Given information.
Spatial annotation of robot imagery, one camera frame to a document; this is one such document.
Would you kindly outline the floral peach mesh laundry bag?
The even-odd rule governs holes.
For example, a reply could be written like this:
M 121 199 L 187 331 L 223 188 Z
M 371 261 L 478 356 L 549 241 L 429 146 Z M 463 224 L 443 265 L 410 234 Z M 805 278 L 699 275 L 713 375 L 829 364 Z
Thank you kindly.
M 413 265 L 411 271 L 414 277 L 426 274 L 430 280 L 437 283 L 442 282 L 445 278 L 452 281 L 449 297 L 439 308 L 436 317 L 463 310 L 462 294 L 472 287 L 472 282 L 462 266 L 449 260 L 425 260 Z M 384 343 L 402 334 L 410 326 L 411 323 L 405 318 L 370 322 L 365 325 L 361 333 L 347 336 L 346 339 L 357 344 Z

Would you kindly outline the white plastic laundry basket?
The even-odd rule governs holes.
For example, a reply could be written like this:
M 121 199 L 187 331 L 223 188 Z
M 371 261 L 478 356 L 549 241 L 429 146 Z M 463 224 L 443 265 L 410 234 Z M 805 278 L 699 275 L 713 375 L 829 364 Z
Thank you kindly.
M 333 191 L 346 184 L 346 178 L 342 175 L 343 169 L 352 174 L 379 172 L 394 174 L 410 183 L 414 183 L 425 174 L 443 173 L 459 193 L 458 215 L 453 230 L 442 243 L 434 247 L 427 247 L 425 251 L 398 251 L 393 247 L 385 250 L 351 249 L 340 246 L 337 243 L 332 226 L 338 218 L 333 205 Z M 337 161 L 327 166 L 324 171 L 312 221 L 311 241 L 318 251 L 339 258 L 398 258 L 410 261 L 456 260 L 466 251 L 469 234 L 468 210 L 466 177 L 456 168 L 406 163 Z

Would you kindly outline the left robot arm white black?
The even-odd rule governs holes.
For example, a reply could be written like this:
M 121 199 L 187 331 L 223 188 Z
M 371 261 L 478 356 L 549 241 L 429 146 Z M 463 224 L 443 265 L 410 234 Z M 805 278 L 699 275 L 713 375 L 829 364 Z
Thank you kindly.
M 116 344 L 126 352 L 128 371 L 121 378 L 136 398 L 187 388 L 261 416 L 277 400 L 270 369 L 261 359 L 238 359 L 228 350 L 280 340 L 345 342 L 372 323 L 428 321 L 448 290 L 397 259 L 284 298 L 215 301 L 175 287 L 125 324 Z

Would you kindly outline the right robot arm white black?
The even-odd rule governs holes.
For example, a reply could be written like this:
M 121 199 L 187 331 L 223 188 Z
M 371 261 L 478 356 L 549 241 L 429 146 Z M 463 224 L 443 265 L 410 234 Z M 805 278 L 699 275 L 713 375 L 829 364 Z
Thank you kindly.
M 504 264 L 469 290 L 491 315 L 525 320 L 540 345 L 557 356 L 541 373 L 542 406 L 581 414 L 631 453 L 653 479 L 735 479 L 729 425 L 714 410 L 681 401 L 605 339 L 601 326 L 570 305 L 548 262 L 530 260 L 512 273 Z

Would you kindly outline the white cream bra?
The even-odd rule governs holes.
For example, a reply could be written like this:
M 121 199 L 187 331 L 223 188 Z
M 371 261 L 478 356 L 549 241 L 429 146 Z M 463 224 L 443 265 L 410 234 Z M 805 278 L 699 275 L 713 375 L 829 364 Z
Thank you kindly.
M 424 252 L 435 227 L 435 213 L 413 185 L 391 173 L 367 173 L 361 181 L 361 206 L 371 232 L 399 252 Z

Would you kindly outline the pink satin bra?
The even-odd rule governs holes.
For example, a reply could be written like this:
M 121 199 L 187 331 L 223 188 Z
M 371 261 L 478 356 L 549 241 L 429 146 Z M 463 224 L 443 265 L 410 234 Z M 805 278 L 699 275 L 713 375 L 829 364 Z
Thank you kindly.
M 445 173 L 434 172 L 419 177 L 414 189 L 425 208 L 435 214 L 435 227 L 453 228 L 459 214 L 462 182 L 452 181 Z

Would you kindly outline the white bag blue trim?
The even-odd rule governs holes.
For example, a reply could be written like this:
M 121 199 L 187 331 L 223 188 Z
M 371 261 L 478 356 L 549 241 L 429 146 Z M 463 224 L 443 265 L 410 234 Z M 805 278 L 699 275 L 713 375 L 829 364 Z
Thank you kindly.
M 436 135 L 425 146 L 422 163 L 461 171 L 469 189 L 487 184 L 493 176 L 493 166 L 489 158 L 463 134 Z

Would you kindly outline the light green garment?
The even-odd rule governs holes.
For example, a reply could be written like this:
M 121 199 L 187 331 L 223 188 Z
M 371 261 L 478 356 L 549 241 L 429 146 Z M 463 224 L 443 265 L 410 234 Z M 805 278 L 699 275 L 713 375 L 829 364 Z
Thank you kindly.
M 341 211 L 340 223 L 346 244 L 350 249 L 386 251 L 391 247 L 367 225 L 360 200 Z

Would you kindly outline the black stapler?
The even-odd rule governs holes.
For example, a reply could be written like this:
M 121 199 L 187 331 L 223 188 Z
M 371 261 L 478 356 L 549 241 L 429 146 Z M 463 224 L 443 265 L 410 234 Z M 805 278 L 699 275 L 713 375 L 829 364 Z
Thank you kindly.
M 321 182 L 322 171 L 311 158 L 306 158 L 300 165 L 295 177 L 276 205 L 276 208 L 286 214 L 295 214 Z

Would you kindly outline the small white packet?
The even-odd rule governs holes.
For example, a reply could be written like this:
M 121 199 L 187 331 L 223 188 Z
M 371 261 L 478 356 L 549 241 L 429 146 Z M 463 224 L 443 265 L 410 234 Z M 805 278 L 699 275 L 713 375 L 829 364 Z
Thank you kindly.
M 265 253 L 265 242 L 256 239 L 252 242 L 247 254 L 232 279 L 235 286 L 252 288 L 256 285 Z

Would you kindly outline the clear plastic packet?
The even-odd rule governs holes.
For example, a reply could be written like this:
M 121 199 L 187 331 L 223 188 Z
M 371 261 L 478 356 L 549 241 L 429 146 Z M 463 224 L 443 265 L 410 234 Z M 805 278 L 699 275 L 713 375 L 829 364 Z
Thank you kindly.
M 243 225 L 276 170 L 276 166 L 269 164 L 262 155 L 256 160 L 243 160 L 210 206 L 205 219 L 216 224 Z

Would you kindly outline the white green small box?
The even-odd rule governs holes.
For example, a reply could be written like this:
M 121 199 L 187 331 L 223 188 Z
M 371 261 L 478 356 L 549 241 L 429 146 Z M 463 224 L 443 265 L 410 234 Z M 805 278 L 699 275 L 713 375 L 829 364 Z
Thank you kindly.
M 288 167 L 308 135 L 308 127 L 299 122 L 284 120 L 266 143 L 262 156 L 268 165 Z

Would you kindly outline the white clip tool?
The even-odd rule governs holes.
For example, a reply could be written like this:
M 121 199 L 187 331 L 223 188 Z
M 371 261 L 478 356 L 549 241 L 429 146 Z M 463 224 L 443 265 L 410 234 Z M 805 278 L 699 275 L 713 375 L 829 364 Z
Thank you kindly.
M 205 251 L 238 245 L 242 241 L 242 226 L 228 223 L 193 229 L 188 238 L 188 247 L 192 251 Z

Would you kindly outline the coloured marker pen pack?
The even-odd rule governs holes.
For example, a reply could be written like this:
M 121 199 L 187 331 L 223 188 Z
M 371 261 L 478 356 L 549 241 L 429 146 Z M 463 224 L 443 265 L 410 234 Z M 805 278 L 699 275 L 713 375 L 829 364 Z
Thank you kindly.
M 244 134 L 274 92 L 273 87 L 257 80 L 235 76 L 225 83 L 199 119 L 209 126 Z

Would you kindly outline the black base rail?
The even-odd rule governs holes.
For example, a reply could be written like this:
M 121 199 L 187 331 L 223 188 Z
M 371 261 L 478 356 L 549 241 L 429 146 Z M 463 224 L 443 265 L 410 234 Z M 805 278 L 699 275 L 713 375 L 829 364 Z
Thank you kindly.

About this task.
Search the entries above for "black". Return every line that has it.

Output for this exercise.
Would you kindly outline the left robot arm white black?
Would you kindly outline the right robot arm white black?
Would you kindly outline the black stapler?
Would you kindly outline the black base rail?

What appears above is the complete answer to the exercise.